We are seeking a Research Intern to explore innovative approaches for building efficient multimodal language models. The role will focus on techniques such as model compression, quantization, and model optimization for efficient deployment on resource-constrained platforms. You will work on training strategies to enhance performance and scalability across vision-language tasks. Responsibilities include prototype implementations, designing experiments, analyzing results, and contributing to research that pushes the boundaries of efficiency in AI systems. Ideal candidates should have a foundation in machine learning, experience with deep learning frameworks (e.g., PyTorch), and an interest in scalable model design and optimization. Familiarity with multimodal architectures and low-bit quantization is a plus.

Responsibilities

Research Interns put inquiry and theory into practice. Alongside fellow doctoral candidates and some of the world’s best researchers, Research Interns learn, collaborate, and network for life. Research Interns not only advance their own careers, but they also contribute to exciting research and development strides.

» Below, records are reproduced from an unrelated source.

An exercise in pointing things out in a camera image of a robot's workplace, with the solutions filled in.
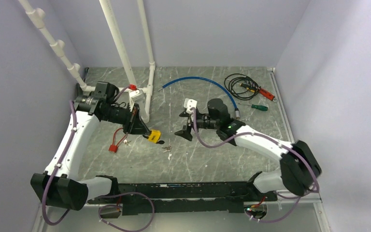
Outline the yellow padlock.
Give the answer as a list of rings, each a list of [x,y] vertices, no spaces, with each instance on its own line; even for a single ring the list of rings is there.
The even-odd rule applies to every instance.
[[[144,134],[143,137],[154,144],[165,144],[165,142],[160,139],[161,131],[159,130],[151,129],[147,134]]]

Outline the keys of yellow padlock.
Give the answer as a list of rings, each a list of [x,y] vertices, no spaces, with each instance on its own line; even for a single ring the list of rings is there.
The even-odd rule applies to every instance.
[[[172,149],[172,146],[169,145],[169,146],[163,147],[162,149],[163,149],[163,153],[170,152]]]

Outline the red cable padlock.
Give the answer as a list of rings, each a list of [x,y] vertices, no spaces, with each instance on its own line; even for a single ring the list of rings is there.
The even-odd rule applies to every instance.
[[[116,130],[114,131],[114,133],[113,133],[113,136],[112,136],[112,142],[111,142],[111,144],[110,144],[110,146],[109,146],[109,149],[108,149],[108,151],[111,152],[111,153],[116,153],[116,152],[118,151],[119,146],[123,143],[123,141],[124,141],[124,140],[127,138],[127,136],[128,136],[128,135],[125,133],[124,136],[123,136],[121,139],[117,140],[116,137],[117,137],[117,134],[118,134],[120,131],[123,131],[123,128],[122,128],[122,127],[116,129]]]

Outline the blue cable lock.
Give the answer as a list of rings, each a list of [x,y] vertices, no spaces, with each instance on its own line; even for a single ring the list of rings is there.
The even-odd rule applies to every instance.
[[[231,93],[220,83],[205,77],[186,76],[170,79],[167,83],[158,87],[157,92],[164,92],[170,96],[180,98],[192,98],[206,104],[212,98],[220,98],[224,101],[231,115],[241,118],[236,100]]]

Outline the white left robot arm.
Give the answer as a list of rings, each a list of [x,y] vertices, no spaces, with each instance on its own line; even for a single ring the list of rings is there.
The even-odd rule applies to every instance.
[[[43,173],[34,174],[30,184],[42,205],[78,211],[87,201],[102,197],[107,203],[119,198],[117,178],[98,175],[78,181],[78,170],[94,130],[101,121],[122,125],[125,134],[148,138],[151,130],[140,117],[140,107],[118,107],[118,88],[97,82],[89,95],[79,95],[71,102],[71,119],[53,159]]]

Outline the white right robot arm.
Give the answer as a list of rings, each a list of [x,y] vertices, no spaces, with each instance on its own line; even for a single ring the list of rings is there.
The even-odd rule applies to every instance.
[[[288,190],[299,197],[320,190],[317,179],[322,170],[306,142],[283,141],[253,129],[232,118],[221,99],[209,100],[205,114],[199,112],[197,104],[194,99],[184,100],[184,110],[179,116],[186,117],[187,123],[175,132],[176,136],[192,141],[194,132],[206,148],[231,144],[257,152],[278,164],[276,170],[258,172],[249,179],[247,195],[251,200],[258,201],[266,193],[279,190]]]

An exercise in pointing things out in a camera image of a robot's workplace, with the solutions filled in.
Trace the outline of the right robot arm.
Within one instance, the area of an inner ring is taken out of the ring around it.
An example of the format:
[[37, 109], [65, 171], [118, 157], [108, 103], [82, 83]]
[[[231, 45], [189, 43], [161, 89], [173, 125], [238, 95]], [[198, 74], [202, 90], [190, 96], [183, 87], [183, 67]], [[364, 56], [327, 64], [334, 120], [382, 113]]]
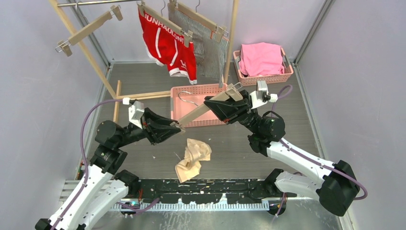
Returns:
[[358, 193], [365, 191], [345, 161], [337, 163], [318, 158], [288, 142], [285, 138], [285, 122], [274, 111], [259, 115], [258, 108], [278, 100], [275, 94], [264, 90], [239, 92], [234, 99], [230, 93], [221, 92], [205, 97], [203, 103], [180, 120], [162, 117], [158, 122], [174, 133], [210, 111], [225, 124], [240, 123], [250, 131], [249, 146], [255, 153], [264, 155], [296, 169], [299, 174], [274, 169], [267, 177], [266, 191], [270, 196], [294, 193], [318, 201], [321, 206], [336, 216], [344, 216]]

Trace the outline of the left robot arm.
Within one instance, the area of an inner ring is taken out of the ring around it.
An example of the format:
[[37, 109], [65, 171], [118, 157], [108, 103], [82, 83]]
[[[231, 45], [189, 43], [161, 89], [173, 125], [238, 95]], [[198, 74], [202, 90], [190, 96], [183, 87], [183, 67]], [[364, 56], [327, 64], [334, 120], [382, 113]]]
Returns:
[[99, 124], [95, 141], [99, 146], [85, 174], [64, 204], [49, 218], [41, 218], [36, 230], [91, 230], [109, 209], [140, 190], [139, 178], [127, 170], [118, 171], [127, 152], [120, 148], [142, 139], [152, 145], [181, 132], [178, 121], [165, 118], [149, 108], [129, 108], [125, 127], [106, 120]]

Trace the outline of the beige underwear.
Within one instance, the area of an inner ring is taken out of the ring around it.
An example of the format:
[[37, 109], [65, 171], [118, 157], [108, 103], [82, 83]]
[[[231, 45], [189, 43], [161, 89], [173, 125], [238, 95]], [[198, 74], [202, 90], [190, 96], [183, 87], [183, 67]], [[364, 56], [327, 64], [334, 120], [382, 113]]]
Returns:
[[201, 161], [211, 160], [211, 147], [200, 140], [187, 139], [184, 159], [175, 165], [175, 172], [180, 183], [191, 180], [200, 174]]

During the 12-week internship, Research Interns are paired with mentors and expected to collaborate with other Research Interns and researchers, present findings, and contribute to the vibrant life of the community. Research internships are available in all areas of research, and are offered year-round, though they typically begin in the summer.

Qualifications

Minimum

Accepted or currently enrolled in a PhD program in Computer Science or related STEM field. Other Requirements: Research Interns are expected to be physically located in their manager’s Microsoft worksite location for the duration of their internship. In addition to the qualifications below, you’ll need to submit a minimum of two reference letters for this position as well as a cover letter and any relevant work or research samples. After you submit your application, a request for letters may be sent to your list of references on your behalf. Note that reference letters cannot be requested until after you have submitted your application, and furthermore, that they might not be automatically requested for all candidates. You may wish to alert your letter writers in advance, so they will be ready to submit your letter.

Preferred

Foundation in machine learning and deep learning, with expertise in areas such as multimodal language models, transformer architecture, efficient model design, compression, and quantization. Proficiency in modern deep learning frameworks (e.g., PyTorch, DeepSpeed) for scalable model development and optimization. Proven ability to define and execute original research agendas, demonstrating creativity and technical rigor. Motivation to publish in top-tier academic venues, showcasing impactful contributions to the research community.